▸ **About this exercise**:
Hunt through the lines below for the string "closed" and copy each one that has it.

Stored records
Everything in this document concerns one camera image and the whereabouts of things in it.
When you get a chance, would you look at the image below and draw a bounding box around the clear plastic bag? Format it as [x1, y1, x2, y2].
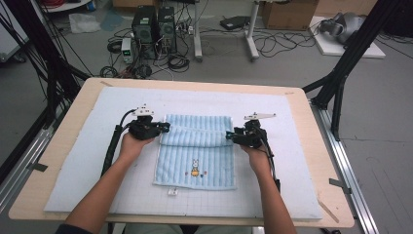
[68, 13, 102, 35]

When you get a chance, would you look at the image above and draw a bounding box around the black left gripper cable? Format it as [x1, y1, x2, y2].
[100, 108, 137, 178]

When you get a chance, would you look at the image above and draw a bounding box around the thin wooden stick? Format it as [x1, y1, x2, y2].
[316, 190, 341, 224]

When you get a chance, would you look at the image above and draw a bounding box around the grey headset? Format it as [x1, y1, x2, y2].
[319, 12, 366, 45]

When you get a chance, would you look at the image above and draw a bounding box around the tangle of floor cables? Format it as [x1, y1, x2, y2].
[252, 28, 319, 59]

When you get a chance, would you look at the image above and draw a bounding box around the large cardboard box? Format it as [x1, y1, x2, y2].
[261, 0, 320, 31]

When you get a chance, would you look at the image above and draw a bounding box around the wide black computer tower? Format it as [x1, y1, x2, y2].
[131, 5, 159, 60]

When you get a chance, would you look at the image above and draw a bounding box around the white desk leg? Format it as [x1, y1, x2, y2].
[192, 0, 205, 62]
[244, 0, 261, 62]

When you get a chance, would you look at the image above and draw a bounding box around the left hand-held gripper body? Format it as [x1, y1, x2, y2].
[128, 103, 161, 141]

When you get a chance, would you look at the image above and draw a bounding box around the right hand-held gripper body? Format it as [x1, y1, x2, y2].
[233, 111, 278, 150]

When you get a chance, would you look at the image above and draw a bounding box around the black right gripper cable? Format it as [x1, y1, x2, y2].
[256, 125, 282, 193]

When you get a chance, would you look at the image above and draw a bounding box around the round white table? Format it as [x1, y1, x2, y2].
[38, 0, 94, 14]

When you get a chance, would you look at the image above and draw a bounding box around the coiled black cable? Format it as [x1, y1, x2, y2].
[167, 53, 191, 74]

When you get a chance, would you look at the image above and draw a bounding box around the white floor board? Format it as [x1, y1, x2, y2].
[308, 16, 387, 59]

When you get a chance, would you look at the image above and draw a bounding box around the person's right hand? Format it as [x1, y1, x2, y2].
[240, 144, 273, 176]

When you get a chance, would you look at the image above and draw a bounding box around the white power supply unit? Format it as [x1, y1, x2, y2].
[121, 37, 135, 64]

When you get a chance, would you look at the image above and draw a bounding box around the narrow black computer tower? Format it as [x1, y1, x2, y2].
[157, 6, 178, 55]

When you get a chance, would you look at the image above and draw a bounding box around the white cabinet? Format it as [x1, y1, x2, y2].
[0, 0, 29, 63]

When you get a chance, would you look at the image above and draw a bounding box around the black tape piece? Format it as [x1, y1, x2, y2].
[328, 177, 353, 196]
[27, 162, 49, 174]

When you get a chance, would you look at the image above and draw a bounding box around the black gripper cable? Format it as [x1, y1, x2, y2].
[100, 108, 137, 178]
[256, 125, 282, 193]

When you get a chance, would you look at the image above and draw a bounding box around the black frame post with cables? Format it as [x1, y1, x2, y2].
[0, 0, 93, 130]

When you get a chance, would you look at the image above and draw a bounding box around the person's left hand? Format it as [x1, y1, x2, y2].
[118, 132, 156, 164]

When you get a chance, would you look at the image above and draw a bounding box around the aluminium rail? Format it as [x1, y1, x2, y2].
[0, 106, 64, 214]
[310, 98, 381, 234]

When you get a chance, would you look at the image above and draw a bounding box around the flat black device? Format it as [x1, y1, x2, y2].
[219, 15, 251, 31]

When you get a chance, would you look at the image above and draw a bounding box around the white grid foam mat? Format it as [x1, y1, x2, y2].
[43, 86, 324, 220]

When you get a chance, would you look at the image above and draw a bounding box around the blue striped towel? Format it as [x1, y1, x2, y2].
[152, 113, 238, 197]

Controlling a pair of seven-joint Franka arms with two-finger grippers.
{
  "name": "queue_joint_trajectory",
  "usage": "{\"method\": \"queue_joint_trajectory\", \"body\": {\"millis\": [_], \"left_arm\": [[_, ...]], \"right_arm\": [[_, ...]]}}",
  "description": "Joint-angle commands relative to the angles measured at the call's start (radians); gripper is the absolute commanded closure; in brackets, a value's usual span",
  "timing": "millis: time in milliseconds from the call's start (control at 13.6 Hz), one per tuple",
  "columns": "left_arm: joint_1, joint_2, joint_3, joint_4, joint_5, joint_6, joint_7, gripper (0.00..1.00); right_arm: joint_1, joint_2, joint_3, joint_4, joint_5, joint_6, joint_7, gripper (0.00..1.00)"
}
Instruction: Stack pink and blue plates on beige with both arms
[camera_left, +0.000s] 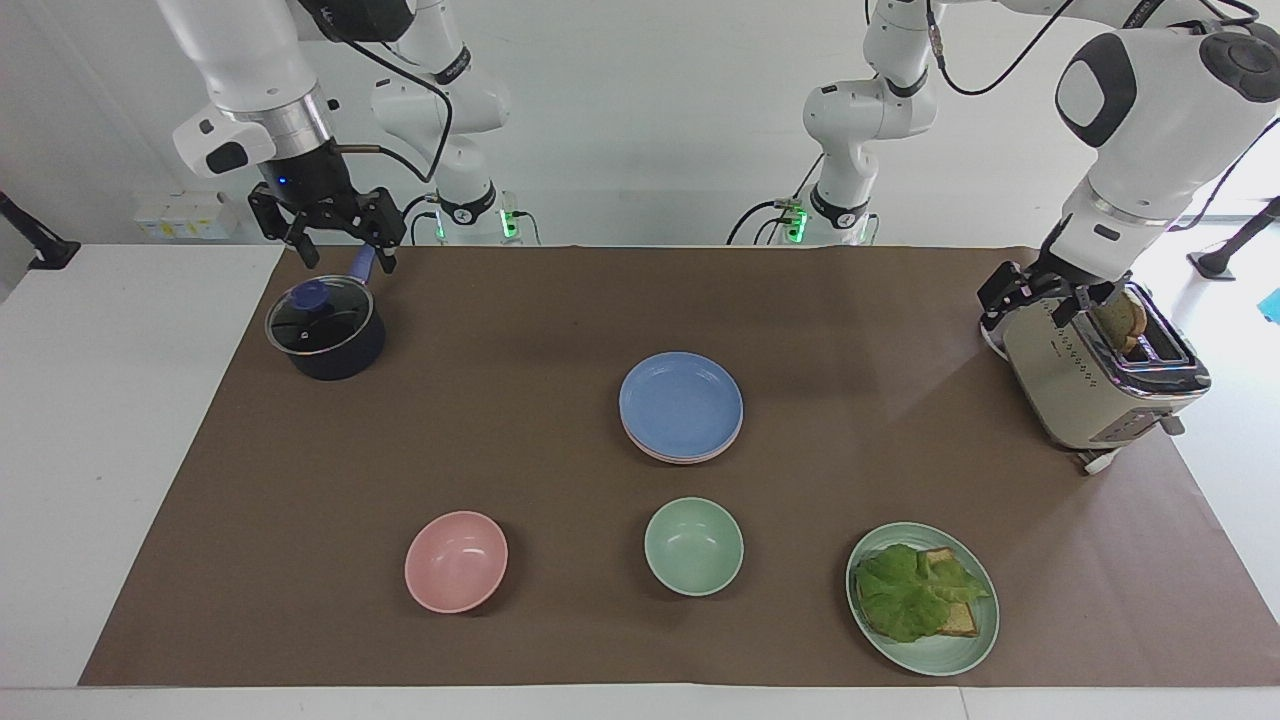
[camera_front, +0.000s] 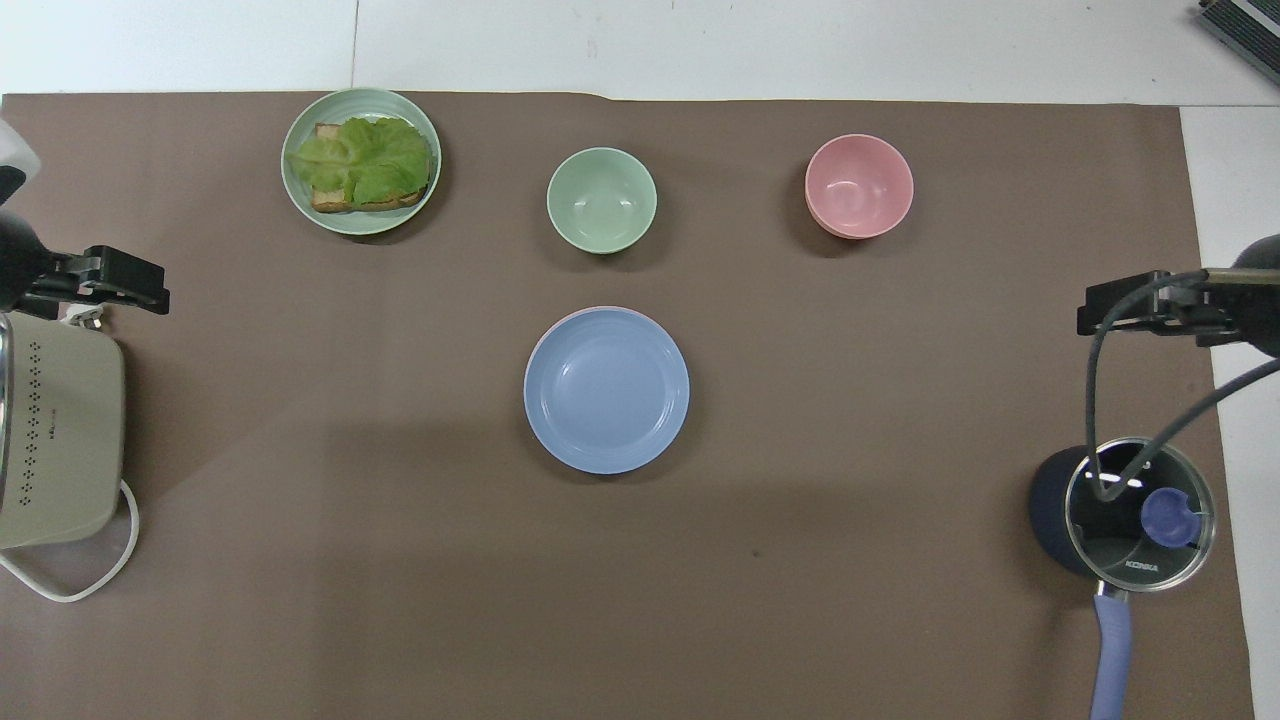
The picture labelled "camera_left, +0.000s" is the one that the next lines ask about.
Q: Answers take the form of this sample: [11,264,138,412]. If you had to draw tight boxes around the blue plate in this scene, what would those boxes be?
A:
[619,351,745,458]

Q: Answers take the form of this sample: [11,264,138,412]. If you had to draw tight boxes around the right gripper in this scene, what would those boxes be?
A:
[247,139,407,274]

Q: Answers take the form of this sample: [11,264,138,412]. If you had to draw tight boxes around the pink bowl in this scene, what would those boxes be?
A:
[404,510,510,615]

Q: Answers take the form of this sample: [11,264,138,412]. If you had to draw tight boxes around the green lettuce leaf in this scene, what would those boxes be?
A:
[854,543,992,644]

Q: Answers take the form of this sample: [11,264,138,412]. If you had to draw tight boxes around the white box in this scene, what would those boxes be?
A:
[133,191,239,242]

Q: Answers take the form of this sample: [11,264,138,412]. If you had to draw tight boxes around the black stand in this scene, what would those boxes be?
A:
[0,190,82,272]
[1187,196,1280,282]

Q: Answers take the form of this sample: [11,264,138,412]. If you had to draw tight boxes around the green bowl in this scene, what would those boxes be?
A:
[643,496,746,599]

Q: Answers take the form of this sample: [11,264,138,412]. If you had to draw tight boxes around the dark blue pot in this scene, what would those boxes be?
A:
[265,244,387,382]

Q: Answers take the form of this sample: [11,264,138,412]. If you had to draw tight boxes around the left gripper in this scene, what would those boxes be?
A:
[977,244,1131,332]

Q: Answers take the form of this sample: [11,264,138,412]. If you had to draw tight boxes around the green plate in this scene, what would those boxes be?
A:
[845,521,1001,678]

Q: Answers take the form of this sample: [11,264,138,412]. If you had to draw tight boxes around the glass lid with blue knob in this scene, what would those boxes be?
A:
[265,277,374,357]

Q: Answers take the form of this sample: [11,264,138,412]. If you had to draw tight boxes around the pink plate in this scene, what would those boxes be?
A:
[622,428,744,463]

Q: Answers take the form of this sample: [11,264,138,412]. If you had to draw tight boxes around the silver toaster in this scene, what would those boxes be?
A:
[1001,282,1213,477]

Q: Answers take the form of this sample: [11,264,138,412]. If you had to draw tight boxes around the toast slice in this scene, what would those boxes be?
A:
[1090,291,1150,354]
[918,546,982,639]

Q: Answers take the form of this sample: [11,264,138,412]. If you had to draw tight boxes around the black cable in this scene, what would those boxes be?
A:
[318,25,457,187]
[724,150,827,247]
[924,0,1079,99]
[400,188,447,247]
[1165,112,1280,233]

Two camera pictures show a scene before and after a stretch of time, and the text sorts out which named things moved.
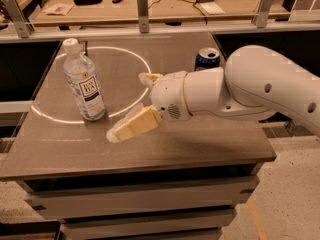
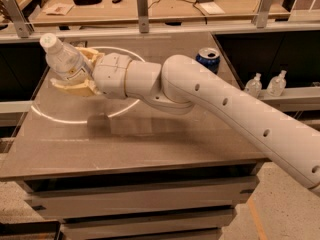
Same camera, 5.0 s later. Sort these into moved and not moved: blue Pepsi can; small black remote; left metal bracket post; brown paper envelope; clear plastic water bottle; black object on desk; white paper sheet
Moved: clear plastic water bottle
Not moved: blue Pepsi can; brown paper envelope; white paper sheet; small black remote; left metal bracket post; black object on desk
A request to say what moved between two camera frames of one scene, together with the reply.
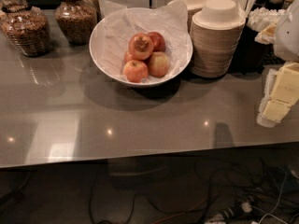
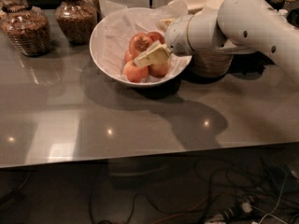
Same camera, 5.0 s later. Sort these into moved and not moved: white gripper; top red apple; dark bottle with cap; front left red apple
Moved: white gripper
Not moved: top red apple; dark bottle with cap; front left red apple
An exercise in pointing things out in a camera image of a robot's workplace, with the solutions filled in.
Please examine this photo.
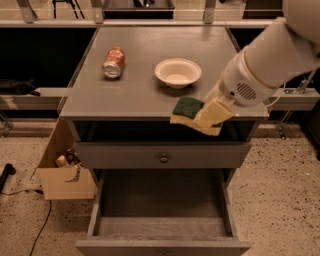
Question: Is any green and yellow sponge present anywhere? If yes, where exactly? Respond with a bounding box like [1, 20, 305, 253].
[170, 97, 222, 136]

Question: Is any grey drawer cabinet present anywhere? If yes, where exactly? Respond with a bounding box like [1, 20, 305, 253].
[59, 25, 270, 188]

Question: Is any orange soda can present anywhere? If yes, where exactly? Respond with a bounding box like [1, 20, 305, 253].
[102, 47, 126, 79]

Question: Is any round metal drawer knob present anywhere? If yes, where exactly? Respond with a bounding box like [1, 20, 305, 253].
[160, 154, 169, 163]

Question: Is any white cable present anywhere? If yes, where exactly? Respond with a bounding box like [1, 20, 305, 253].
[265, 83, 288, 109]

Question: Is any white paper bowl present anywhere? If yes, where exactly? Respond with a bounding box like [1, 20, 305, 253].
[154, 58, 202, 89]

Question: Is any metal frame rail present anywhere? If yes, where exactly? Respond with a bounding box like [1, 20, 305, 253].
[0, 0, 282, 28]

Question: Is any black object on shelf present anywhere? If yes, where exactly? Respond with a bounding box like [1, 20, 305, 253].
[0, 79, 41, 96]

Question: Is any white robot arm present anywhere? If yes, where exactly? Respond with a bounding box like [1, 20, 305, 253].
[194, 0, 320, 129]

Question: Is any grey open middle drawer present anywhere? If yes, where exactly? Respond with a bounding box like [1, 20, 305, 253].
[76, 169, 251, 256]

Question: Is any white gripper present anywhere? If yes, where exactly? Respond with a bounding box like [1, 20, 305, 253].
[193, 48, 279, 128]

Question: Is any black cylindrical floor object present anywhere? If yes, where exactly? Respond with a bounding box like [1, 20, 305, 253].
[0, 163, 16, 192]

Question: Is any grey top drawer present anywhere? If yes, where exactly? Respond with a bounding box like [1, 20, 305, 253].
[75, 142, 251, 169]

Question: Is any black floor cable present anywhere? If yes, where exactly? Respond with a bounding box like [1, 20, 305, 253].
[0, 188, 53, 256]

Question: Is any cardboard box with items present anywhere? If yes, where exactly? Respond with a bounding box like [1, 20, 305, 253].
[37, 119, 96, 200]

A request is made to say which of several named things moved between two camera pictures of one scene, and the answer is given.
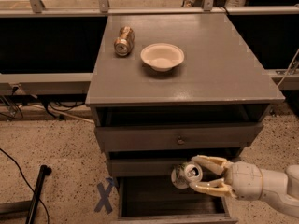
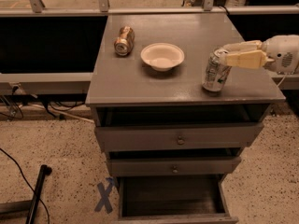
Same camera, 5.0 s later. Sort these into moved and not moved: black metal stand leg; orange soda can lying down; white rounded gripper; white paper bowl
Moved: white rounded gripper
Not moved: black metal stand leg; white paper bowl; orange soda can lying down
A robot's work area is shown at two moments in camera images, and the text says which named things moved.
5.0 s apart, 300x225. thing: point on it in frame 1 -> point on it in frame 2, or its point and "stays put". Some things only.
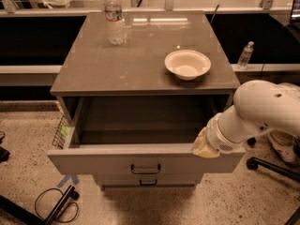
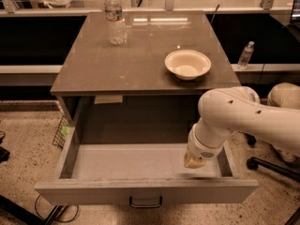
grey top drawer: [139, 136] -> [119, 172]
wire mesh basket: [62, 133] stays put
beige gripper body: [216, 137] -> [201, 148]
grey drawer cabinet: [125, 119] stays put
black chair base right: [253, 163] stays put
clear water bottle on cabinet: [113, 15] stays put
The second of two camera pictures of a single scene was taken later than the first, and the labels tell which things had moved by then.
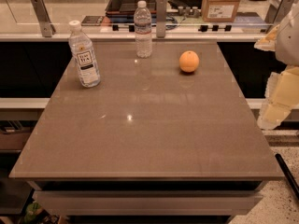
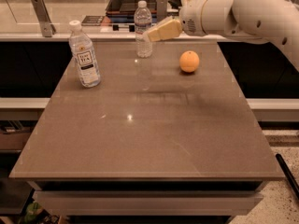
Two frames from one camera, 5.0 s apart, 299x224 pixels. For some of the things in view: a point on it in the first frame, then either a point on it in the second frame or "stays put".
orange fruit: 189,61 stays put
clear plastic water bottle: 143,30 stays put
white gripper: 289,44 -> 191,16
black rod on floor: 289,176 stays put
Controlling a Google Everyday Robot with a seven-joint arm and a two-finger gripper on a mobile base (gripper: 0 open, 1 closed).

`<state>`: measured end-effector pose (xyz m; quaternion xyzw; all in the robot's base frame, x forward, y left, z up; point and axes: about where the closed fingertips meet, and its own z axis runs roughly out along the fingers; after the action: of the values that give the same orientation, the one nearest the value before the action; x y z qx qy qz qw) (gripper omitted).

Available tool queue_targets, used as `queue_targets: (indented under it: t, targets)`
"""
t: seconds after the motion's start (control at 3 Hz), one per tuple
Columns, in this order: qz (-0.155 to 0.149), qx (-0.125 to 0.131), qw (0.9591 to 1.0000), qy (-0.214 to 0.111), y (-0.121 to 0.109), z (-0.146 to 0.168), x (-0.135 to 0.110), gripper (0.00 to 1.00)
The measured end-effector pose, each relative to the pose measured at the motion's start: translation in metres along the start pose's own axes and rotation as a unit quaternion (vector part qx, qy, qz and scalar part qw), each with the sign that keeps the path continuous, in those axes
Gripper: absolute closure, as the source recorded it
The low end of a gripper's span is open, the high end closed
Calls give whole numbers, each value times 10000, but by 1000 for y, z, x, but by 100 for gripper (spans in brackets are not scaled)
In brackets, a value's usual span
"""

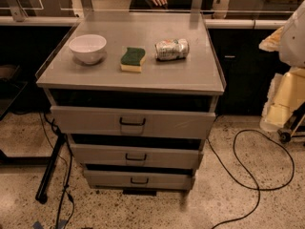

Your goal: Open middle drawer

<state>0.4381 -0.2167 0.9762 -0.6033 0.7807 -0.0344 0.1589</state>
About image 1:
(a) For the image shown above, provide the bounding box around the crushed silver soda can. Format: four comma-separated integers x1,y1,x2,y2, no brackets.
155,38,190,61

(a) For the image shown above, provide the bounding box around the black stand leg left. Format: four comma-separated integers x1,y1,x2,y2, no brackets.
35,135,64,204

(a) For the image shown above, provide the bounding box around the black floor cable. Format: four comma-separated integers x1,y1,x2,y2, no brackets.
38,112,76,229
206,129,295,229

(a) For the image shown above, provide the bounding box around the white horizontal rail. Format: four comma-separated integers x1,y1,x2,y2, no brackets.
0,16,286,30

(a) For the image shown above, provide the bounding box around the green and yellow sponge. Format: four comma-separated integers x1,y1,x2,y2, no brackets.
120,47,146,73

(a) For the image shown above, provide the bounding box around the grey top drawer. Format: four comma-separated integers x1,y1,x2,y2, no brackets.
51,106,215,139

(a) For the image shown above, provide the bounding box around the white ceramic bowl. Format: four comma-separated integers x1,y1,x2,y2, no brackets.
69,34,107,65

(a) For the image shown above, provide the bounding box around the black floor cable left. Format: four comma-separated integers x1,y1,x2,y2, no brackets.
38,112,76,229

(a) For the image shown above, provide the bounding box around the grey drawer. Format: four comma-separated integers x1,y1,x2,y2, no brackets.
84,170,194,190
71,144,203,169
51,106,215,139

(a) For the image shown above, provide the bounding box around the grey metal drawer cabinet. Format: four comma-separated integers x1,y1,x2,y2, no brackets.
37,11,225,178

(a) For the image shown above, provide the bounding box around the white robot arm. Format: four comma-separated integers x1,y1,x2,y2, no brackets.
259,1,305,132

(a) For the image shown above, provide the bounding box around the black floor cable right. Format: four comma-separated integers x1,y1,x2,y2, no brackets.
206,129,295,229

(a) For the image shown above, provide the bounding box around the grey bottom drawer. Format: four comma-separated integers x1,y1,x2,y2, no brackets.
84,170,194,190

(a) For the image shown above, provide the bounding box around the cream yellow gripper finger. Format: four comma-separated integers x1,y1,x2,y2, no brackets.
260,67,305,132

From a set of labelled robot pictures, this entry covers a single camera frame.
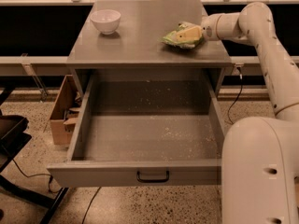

▸ **Exercise response**:
Controlling a Google Everyday Robot with a seven-joint arm and a two-finger gripper on a mobile base (gripper: 0 open, 1 closed).
`<state>`: measured end-effector pose (xyz m; quaternion xyzw; all in the robot's base frame, x forward, y left, z up; point and axes: about where the closed fingertips meet, and its own z axis runs roughly out along the fingers; after the action: of the values that give the same orientation, the one nearest the value before the action; x y z qx qy qz qw) (gripper omitted).
The low end of a gripper's span is open, the high end closed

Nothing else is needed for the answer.